#### WORK REQUEST:
Where a line of the material includes the string "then", copy that line.

#### THE DATA:
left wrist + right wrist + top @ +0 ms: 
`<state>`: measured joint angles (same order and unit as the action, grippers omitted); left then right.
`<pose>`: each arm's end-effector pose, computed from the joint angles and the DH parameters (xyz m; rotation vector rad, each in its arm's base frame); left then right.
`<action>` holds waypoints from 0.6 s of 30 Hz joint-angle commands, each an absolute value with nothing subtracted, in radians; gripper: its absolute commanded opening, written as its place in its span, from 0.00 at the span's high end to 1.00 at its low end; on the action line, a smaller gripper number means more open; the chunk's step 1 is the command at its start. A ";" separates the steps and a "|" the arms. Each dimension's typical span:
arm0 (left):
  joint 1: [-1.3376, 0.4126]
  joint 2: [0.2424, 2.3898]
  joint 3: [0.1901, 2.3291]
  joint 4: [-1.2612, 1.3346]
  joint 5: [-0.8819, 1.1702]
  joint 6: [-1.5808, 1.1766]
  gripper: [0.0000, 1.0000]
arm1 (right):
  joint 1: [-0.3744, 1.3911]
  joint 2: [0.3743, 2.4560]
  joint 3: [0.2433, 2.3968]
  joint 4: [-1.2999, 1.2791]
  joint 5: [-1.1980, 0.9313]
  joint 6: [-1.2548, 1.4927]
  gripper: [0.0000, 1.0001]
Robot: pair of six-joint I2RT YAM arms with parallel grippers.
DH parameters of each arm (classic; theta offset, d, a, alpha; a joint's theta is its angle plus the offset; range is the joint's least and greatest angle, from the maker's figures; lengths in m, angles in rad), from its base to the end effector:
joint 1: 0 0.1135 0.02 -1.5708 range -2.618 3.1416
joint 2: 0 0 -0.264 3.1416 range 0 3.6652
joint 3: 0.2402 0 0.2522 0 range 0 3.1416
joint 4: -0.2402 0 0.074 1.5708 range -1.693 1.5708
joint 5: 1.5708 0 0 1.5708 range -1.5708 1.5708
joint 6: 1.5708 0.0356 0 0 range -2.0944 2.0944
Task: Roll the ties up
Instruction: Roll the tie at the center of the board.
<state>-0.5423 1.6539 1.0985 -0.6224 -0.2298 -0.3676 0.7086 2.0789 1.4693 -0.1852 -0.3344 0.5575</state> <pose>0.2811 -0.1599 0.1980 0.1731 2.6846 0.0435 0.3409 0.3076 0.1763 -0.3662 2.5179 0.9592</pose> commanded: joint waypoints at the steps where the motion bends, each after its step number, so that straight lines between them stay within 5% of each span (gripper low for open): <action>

#### RESPONSE TO THIS TASK:
`<state>`: measured joint angles (same order and unit as the action, grippers omitted); left then right.
`<pose>`: each arm's end-effector pose, computed from the joint angles and the DH parameters (xyz m; rotation vector rad, each in its arm's base frame); left then right.

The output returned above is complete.